> **WHAT YOU SHOULD DO**: Retype, word for word, the lines from the first line of the entries through the line that holds "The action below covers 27"; leave out the pictures.
▬▬▬▬▬▬▬▬▬▬
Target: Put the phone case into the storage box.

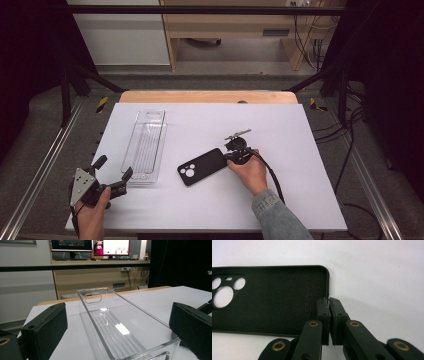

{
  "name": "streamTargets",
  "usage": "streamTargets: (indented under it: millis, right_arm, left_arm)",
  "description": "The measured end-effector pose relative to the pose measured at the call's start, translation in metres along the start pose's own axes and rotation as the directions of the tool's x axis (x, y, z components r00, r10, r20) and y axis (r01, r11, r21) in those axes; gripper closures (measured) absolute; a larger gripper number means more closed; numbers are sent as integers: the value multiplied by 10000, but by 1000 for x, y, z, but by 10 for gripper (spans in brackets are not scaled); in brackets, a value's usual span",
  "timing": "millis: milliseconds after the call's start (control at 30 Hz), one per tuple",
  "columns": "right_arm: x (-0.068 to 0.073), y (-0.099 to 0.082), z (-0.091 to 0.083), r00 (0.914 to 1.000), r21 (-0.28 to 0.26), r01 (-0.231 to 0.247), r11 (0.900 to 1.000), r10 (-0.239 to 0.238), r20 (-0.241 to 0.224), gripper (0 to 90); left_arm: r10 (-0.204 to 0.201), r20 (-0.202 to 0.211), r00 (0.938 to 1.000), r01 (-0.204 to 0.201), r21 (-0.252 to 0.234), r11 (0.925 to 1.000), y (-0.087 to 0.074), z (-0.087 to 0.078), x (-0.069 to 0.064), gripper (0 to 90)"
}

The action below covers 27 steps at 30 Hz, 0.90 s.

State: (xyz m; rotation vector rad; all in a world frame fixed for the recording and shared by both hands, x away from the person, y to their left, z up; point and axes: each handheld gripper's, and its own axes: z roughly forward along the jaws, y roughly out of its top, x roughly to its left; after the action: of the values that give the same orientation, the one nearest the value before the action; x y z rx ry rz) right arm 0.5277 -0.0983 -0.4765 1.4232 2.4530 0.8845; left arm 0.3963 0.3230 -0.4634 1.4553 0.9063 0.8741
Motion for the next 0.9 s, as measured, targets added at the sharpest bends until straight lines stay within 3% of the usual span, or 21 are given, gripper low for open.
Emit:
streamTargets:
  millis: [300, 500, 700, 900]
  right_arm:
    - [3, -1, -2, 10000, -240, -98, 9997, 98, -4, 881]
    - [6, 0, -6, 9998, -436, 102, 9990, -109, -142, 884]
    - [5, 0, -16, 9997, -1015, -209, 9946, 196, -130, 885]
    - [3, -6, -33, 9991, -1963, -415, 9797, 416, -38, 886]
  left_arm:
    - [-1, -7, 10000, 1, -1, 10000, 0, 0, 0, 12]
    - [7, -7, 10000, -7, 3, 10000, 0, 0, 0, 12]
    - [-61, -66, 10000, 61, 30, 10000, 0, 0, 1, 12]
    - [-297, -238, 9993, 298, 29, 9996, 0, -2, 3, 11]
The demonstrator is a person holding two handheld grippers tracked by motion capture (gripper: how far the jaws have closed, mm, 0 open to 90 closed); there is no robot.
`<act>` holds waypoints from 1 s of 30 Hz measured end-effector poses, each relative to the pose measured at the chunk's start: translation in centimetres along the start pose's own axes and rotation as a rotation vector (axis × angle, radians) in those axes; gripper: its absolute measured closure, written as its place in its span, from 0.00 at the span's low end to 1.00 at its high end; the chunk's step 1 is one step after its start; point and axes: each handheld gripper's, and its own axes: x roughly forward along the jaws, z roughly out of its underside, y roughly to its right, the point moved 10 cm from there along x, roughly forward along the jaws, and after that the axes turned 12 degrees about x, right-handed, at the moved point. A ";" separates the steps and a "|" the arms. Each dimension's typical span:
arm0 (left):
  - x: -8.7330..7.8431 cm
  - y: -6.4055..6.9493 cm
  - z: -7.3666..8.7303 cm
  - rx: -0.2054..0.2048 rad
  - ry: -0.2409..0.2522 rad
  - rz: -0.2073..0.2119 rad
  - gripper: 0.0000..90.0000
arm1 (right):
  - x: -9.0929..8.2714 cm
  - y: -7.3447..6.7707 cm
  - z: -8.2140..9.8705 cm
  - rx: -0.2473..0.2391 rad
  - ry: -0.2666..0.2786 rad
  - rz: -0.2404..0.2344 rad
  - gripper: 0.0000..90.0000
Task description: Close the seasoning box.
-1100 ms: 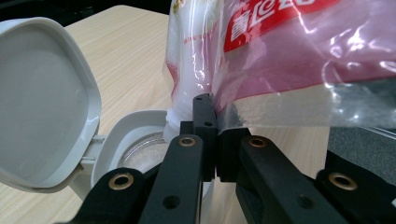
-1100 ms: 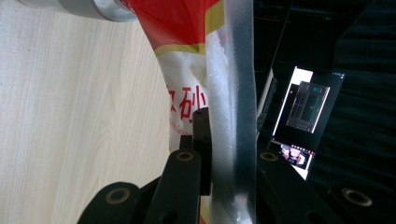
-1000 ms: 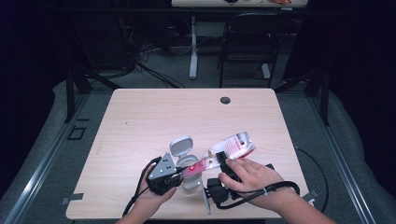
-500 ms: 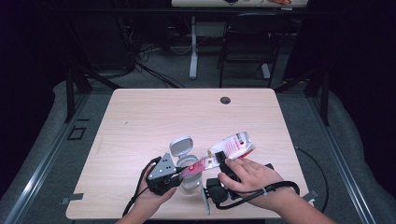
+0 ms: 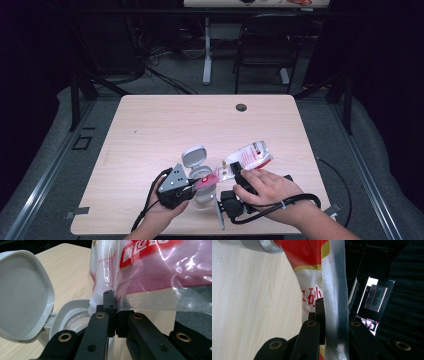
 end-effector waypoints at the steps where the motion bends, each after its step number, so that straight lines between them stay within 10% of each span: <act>1: 0.0 0.0 0.0 -0.001 0.000 -0.001 1.00 | 0.0 0.0 0.0 0.000 0.001 0.001 0.95; 30: -0.3 0.0 0.1 -0.004 -0.002 -0.008 1.00 | -0.1 0.3 -0.4 -0.015 0.010 0.004 0.96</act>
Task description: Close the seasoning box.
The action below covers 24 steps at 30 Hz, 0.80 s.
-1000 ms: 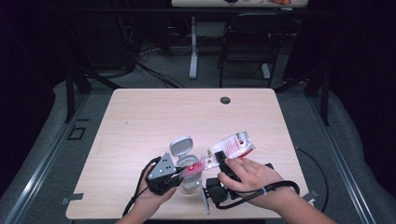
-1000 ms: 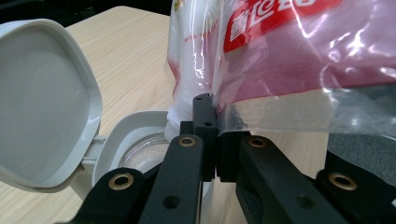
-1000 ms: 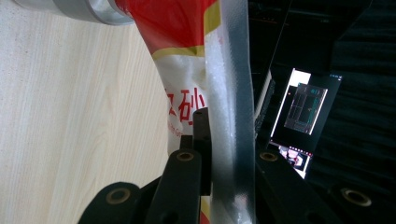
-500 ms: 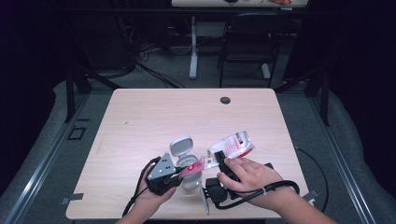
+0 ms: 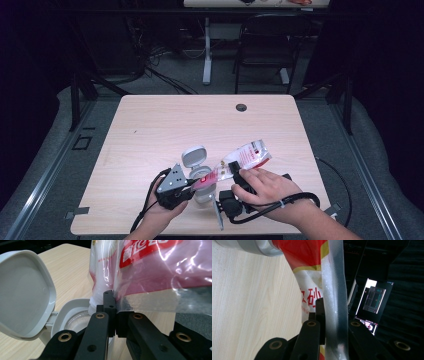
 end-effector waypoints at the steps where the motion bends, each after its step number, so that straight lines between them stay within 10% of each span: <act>1: 0.0 0.0 0.0 -0.002 0.000 -0.001 1.00 | 0.0 0.0 0.0 -0.001 0.002 -0.001 0.96; 24: -0.3 0.1 0.3 -0.008 -0.007 -0.009 1.00 | 0.2 -0.1 -0.5 -0.002 0.018 -0.008 0.96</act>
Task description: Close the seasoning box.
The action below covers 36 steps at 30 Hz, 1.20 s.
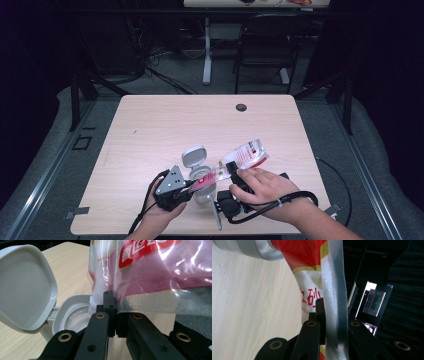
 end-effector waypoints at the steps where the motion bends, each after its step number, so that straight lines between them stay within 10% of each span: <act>1: 0.0 0.0 0.0 0.000 -0.003 0.000 1.00 | 0.0 0.0 0.0 -0.001 0.000 0.000 0.96; 36: -0.1 -0.2 0.0 -0.009 0.002 -0.004 1.00 | 0.1 0.2 -0.1 -0.005 0.008 0.003 0.96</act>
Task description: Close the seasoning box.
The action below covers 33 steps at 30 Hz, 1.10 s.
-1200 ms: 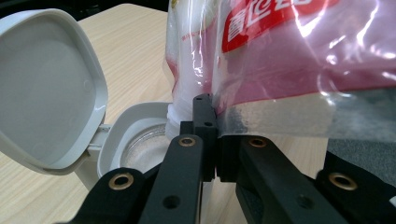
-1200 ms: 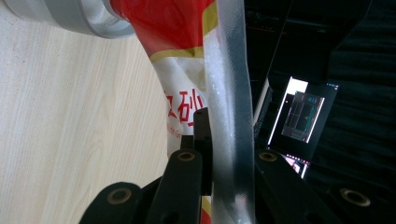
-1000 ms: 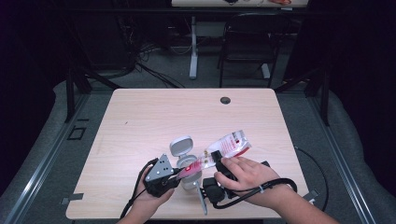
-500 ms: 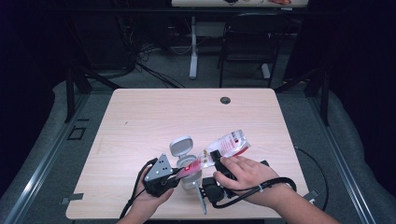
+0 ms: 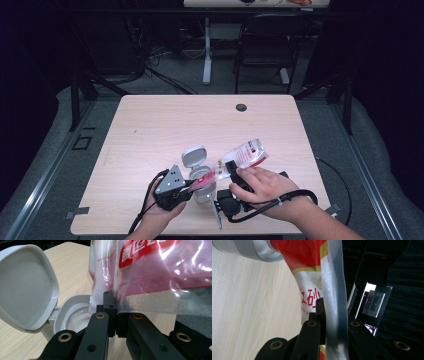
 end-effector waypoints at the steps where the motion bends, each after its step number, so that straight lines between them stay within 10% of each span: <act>1: 0.0 0.0 0.0 -0.001 0.001 0.000 1.00 | 0.0 0.0 0.0 -0.001 0.001 0.000 0.96; 33: -0.1 0.0 0.0 -0.004 0.001 -0.002 1.00 | 0.0 0.2 -0.4 -0.005 0.008 0.003 0.96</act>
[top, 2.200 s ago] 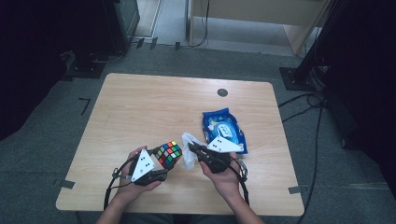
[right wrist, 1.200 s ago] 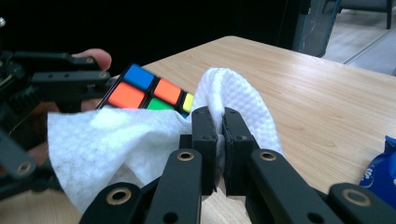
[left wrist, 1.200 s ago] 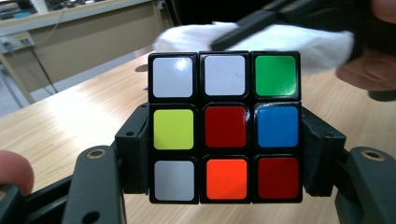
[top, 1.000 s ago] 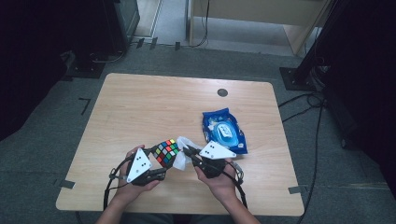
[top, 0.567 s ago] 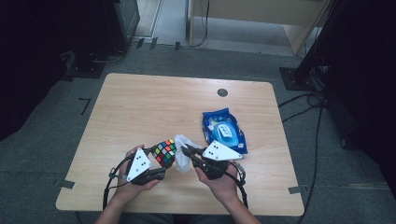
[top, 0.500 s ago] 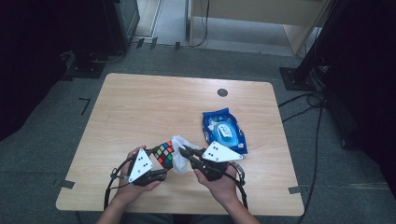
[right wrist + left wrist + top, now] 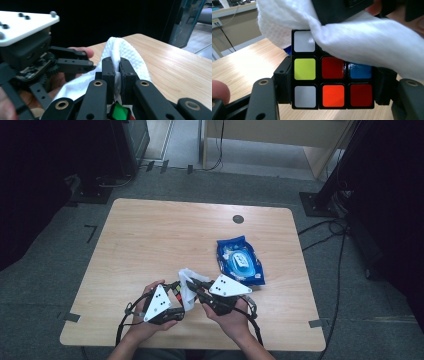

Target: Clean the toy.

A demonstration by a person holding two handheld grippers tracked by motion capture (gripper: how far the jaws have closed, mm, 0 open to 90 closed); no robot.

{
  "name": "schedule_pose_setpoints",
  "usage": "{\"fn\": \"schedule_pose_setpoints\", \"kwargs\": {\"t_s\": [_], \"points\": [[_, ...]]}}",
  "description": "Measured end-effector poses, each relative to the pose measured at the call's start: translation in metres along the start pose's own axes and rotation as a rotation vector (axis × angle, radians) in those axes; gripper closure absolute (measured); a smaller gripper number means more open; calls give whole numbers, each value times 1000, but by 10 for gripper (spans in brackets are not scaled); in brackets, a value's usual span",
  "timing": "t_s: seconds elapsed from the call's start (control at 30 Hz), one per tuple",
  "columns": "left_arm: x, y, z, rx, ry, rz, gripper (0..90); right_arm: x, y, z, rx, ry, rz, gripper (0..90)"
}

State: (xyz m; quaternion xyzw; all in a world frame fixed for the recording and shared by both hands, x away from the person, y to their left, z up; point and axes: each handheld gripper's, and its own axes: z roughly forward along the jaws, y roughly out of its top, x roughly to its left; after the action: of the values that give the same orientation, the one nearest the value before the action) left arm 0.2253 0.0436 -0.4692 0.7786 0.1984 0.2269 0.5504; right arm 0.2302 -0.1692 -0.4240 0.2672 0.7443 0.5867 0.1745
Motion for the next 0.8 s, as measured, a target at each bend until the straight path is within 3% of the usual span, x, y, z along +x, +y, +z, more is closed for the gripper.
{"fn": "schedule_pose_setpoints", "kwargs": {"t_s": [0.27,0.53,0.63,0.7,0.8], "points": [[1,3,-3,-14,-1,-7,342,-12,-9,1,16,-77,16,853],[12,2,-8,-17,37,-40,342,-20,-23,5,65,-135,-1,854],[14,2,-10,-18,50,-43,342,-20,-27,7,93,-146,-22,854],[20,2,-14,-42,55,-69,342,-25,-37,14,173,-181,-45,852],[23,2,-17,-47,68,-73,342,-35,-45,15,212,-234,-16,852]]}}
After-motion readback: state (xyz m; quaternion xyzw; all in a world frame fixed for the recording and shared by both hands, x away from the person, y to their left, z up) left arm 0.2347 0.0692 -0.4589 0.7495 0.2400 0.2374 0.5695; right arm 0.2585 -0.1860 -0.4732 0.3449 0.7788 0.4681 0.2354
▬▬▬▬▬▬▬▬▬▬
> **COMPLETED EXERCISE**:
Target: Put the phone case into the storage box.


{
  "name": "streamTargets",
  "usage": "streamTargets: (indented under it: millis, right_arm, left_arm)",
  "description": "The measured end-effector pose relative to the pose measured at the call's start, translation in metres along the start pose's own axes and rotation as the directions of the tool's x axis (x, y, z components r00, r10, r20) and y axis (r01, r11, r21) in those axes; gripper closures (measured) absolute; a larger gripper number means more closed; numbers are sent as integers: the value multiplied by 10000, but by 1000 for x, y, z, but by 10 for gripper (spans in brackets are not scaled); in brackets, a value's usual span",
  "timing": "millis: milliseconds after the call's start (control at 30 Hz), one per tuple",
  "columns": "right_arm: x (-0.068 to 0.073), y (-0.099 to 0.082), z (-0.091 to 0.083), r00 (0.914 to 1.000), r21 (-0.28 to 0.26), r01 (-0.231 to 0.247), r11 (0.900 to 1.000), r10 (-0.239 to 0.238), r20 (-0.241 to 0.224), gripper (0 to 90); left_arm: r10 (-0.204 to 0.201), r20 (-0.202 to 0.211), r00 (0.938 to 1.000), r01 (-0.204 to 0.201), r21 (-0.252 to 0.234), r11 (0.925 to 1.000), y (-0.087 to 0.074), z (-0.087 to 0.078), x (-0.069 to 0.064), gripper (0 to 90)"
}

The action below covers 27 steps at 30 Hz, 0.90 s.

This output requires nothing more.